**Data records**
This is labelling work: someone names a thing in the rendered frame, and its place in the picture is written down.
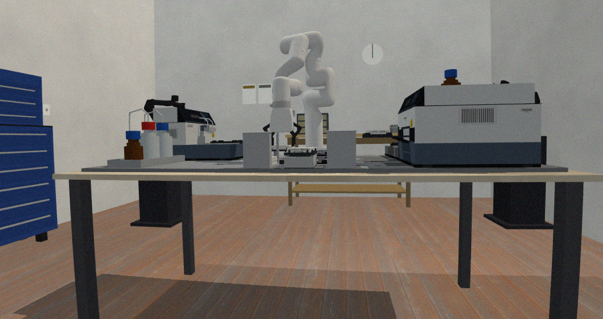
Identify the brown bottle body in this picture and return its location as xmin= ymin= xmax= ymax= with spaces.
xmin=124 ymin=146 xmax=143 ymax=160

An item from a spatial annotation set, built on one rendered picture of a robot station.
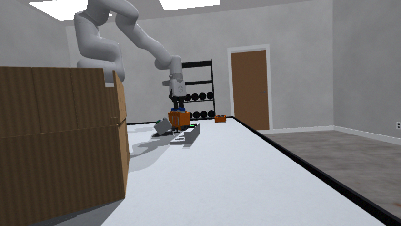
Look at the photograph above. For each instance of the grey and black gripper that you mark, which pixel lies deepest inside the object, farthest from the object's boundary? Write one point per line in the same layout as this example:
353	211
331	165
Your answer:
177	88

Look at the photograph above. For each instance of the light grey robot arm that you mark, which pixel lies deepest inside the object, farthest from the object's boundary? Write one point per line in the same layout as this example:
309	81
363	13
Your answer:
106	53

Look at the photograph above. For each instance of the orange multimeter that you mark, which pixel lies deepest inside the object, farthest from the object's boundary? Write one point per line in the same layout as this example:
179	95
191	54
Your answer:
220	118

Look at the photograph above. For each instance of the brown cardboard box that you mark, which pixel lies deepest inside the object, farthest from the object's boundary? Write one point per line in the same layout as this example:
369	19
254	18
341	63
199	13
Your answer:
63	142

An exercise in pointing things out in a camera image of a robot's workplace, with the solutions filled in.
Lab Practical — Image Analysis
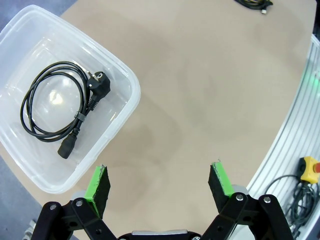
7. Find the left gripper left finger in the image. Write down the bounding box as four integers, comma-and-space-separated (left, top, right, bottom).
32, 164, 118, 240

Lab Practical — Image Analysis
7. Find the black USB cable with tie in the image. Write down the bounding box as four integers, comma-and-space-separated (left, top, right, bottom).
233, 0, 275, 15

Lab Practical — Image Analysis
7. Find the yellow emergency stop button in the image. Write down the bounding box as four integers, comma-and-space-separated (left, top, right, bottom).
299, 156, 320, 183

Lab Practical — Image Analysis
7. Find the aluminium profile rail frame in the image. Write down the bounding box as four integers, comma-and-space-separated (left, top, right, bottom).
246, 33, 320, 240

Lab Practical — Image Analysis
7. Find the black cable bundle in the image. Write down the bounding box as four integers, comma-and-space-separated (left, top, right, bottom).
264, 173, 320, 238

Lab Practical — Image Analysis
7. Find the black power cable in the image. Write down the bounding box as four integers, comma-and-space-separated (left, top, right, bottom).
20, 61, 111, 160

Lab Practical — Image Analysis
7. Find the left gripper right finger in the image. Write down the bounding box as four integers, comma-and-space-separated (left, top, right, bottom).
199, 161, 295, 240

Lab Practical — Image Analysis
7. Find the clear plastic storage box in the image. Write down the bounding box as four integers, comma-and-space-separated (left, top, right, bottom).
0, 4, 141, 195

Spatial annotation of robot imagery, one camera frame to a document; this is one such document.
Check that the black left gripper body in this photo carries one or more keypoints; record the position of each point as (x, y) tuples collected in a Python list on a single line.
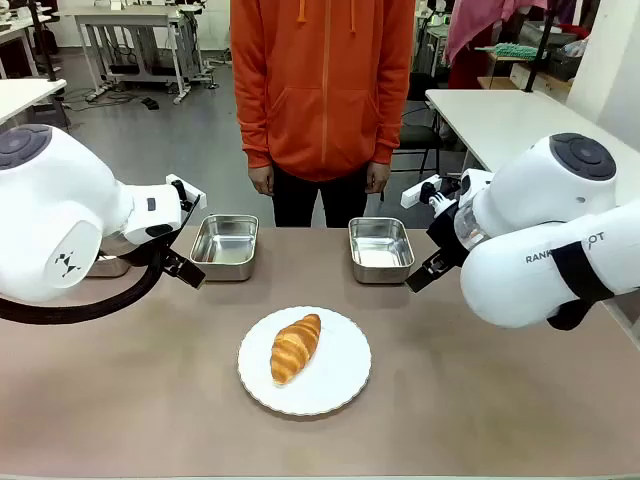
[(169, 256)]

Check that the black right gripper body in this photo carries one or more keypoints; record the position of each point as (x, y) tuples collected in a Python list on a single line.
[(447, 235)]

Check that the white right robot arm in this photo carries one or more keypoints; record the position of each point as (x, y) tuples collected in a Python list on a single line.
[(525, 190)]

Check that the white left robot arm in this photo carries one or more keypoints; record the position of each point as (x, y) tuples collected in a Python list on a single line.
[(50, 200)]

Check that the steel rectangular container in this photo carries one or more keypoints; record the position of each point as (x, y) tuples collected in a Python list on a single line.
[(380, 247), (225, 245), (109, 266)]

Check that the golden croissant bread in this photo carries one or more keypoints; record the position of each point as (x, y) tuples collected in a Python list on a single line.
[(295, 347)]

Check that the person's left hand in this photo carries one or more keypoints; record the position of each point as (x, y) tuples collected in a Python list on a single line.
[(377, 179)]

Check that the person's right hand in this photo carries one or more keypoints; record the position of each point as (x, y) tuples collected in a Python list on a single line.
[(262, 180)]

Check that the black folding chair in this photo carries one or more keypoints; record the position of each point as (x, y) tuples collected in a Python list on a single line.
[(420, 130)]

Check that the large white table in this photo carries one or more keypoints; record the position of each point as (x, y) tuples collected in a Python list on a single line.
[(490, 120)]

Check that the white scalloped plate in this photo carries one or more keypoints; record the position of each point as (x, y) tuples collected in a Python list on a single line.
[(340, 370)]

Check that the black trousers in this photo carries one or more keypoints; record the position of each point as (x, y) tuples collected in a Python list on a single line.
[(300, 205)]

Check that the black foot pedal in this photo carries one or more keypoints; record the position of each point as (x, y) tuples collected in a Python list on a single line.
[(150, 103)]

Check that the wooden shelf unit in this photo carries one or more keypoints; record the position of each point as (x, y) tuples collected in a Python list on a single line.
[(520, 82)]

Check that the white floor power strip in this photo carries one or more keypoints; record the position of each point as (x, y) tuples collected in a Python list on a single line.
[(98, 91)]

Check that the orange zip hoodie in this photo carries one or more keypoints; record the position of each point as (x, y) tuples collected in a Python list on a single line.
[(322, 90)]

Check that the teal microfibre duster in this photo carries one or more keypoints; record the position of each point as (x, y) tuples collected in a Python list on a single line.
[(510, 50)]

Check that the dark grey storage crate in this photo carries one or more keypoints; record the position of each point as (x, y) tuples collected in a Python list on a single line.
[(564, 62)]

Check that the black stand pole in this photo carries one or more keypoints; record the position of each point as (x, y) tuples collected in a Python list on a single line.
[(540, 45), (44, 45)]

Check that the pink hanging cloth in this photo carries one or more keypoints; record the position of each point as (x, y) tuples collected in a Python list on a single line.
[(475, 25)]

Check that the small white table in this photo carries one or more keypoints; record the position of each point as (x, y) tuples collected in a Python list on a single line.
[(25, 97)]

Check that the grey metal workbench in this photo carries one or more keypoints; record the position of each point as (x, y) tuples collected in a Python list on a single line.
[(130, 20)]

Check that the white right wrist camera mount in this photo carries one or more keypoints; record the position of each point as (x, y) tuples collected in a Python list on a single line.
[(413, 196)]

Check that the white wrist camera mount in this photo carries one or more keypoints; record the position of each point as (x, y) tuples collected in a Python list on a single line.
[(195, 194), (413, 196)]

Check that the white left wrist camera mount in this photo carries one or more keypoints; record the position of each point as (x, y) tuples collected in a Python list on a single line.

**Problem requirements**
Find all the lines containing "instance" in the material, then copy them.

**Problem solution**
Look at the photograph above. For each instance of the grey and black gripper that you mark, which pixel lies deepest inside the object, farthest from the object's boundary? Write one point per line in the same layout as this example:
Look at the photograph above. For each instance of the light grey robot arm that you mark, which pixel lies deepest inside the object, farthest from the object's boundary? Write one point per line in the same layout as this example:
Look at the photograph above. For each instance of the orange multimeter that you mark, which pixel lies deepest inside the object, farthest from the object's boundary? Write one point per line in the same layout as this example:
Look at the photograph above. For each instance of the brown cardboard box that you mark, which pixel lies deepest inside the object, farthest from the object's boundary? Write one point per line in the same layout as this example:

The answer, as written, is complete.